By Nikola Petrov & Tahmid Tapan
Cloning is the process of producing genetically identical copies of a biological entity. The copied material is then called a clone. We’ve all seen countless examples of clones in the media, like the clones from Star Wars, and the replicants from Blade Runner, but how close are these to reality?
For starters, the ethics of cloning any human parts or wholes are highly debated to the point where nothing has really been done. All papers claiming to have produced a human clone have either been retracted, proven false, or provided no evidence to have done so. However, and that’s a big however, it is completely possible.
There are two types of organismal cloning being most often discussed; therapeutic and reproductive cloning. Therapeutic cloning seems to have just a little less ethical issues, because it produces stem cells from which tissues meant to replace injured or defunct tissues are made. In other words, all you’re actually making is a copy of an organ in the end. Reproductive cloning on the other hand, results in the production of the entire animal. This one immediately raises ethical concerns.
Having another living, breathing human with your same genetic information definitely goes against many religions and societal beliefs, along with principles of individual autonomy and identity. Not to mention, it’s just plain scary thinking that there’s someone out there who occupies your personal niche, if you will. So perhaps therapeutic cloning is the best option?
Before we decide anything let’s talk more about exactly what happens here. Therapeutic cloning is achieved by producing a cloned embryo and then harvesting its stem cells with the same DNA as the donor cell to then produce an organ or functional tissue. When the stem cells are harvested from the embryo, it is effectively destroyed. Thus, it’s basically the same as reproductive cloning, with the only difference in the final product. Although, destroying that embryo is another bioethical debate within itself.
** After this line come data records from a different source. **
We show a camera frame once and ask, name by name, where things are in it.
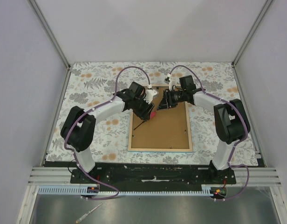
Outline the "blue picture frame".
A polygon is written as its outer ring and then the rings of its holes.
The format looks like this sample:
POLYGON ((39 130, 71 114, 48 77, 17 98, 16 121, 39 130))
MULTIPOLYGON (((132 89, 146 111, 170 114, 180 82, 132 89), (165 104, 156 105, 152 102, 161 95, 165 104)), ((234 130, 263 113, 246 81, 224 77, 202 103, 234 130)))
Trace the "blue picture frame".
POLYGON ((147 122, 130 113, 129 142, 130 152, 172 152, 189 153, 193 151, 188 103, 177 107, 157 110, 167 86, 157 86, 158 97, 153 100, 156 115, 147 122))

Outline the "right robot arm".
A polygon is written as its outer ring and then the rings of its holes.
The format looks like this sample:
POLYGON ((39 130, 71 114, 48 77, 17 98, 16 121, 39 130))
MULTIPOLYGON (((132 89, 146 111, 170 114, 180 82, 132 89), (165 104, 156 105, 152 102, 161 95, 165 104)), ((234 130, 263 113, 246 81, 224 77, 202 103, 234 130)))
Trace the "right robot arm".
POLYGON ((172 75, 168 74, 164 80, 169 88, 163 90, 163 99, 157 109, 171 109, 178 103, 187 102, 213 113, 219 144, 210 162, 211 169, 207 176, 210 182, 220 183, 225 177, 224 171, 230 168, 230 160, 236 145, 245 140, 250 132, 242 101, 239 99, 225 101, 206 92, 203 87, 197 88, 190 75, 180 78, 180 89, 176 89, 171 78, 172 75))

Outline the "red handled screwdriver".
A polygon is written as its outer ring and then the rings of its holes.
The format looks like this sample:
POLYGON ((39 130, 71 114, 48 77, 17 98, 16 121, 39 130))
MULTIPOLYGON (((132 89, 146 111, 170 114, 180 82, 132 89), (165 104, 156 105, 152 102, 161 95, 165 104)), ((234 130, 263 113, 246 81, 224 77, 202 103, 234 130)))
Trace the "red handled screwdriver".
POLYGON ((138 127, 140 127, 143 123, 153 119, 155 116, 156 116, 157 112, 156 111, 153 111, 151 112, 150 114, 150 118, 148 120, 143 120, 139 125, 137 125, 133 130, 136 130, 138 127))

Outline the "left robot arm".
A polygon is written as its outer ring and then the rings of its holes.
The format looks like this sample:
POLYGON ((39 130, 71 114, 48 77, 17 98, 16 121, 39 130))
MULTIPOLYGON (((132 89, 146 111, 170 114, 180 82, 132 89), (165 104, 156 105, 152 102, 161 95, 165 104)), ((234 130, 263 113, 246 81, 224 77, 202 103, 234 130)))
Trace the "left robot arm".
POLYGON ((78 106, 71 108, 61 129, 61 137, 65 140, 64 147, 74 152, 77 166, 82 170, 81 178, 86 183, 93 183, 97 178, 90 150, 96 124, 126 110, 132 110, 142 121, 148 121, 154 108, 152 101, 157 96, 158 91, 152 85, 144 87, 132 82, 129 88, 115 91, 109 101, 88 111, 78 106))
A Daily Mail Article published in 2012 claimed that the World Health Organization has said that an organ is sold once an hour. The UN public health body then estimated 10,000 organs are traded every year, with the statistics growing evermore with a rise in black market transplants. In most countries, only around a third of the population are donors voluntarily, which means that thousands of patients end up on transplant lists every year. Many of these people die on the waiting list, and many others die without having ever made the waiting list. There’s also the added risk of rejection after implantation. Cloning can definitely solve these problems, albeit with its inherent ethical issues. “With great power comes great responsibility,” Uncle Ben once said in an issue of Spider-Man. If cloning ever does become commonplace, it would be an amazing thing, but there will be huge responsibilities put on the backs of society to not misuse it in any way.